- **What this task involves**
From the data below, set down exactly the lines between the one holding "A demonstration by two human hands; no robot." and the one holding "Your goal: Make", inclusive, and no others.

- - - -

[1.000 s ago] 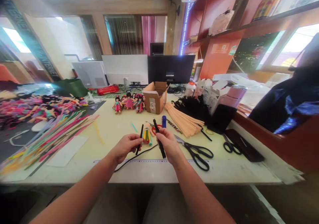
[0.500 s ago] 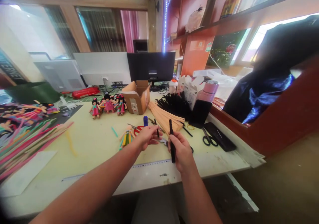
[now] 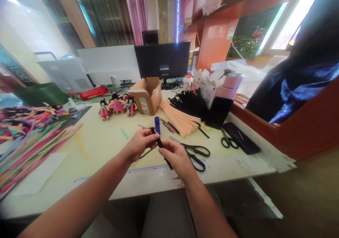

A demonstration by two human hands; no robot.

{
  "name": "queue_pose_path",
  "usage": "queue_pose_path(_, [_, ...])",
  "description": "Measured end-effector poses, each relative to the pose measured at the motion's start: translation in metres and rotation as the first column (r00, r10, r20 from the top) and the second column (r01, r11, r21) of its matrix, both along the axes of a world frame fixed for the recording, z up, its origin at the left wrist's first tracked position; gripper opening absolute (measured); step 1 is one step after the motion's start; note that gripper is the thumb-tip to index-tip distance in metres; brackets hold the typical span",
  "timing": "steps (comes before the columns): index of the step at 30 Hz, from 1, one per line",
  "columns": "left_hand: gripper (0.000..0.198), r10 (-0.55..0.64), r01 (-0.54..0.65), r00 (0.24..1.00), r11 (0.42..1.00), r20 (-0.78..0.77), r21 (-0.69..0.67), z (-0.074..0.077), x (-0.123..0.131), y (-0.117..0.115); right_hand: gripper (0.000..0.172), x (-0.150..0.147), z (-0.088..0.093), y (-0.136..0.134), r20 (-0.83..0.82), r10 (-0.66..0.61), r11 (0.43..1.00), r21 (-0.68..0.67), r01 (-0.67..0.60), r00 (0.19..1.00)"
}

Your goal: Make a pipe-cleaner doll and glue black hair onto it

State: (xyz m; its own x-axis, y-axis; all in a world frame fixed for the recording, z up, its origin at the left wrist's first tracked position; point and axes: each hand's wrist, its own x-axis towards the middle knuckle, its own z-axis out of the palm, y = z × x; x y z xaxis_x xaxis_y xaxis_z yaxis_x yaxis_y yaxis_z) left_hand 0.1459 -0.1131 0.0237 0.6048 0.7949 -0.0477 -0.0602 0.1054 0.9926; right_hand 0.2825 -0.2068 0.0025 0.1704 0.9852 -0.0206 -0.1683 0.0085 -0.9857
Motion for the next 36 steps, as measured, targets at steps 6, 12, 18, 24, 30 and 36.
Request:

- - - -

- **Written solution**
A demonstration by two human hands; no robot.

{
  "name": "queue_pose_path",
  "usage": "queue_pose_path(_, [_, ...])",
  "description": "Measured end-effector poses, each relative to the pose measured at the motion's start: translation in metres and rotation as the first column (r00, r10, r20 from the top) and the second column (r01, r11, r21) of its matrix, both along the axes of a world frame fixed for the recording, z up, its origin at the left wrist's first tracked position; gripper opening absolute (measured); step 1 is one step after the motion's start; note that gripper is the thumb-tip to index-tip distance in metres; brackets hold the typical span",
  "timing": "steps (comes before the columns): index of the step at 30 Hz, from 1, one per line",
  "columns": "left_hand: gripper (0.000..0.198), r10 (-0.55..0.64), r01 (-0.54..0.65), r00 (0.24..1.00), r11 (0.42..1.00), r20 (-0.78..0.77), r21 (-0.69..0.67), z (-0.074..0.077), x (-0.123..0.131), y (-0.117..0.115); right_hand: gripper (0.000..0.172), x (-0.150..0.147), z (-0.088..0.093), y (-0.136..0.134), r20 (-0.83..0.82), r10 (-0.66..0.61), r11 (0.43..1.00), r21 (-0.68..0.67), r01 (-0.67..0.60), r00 (0.19..1.00)"
}

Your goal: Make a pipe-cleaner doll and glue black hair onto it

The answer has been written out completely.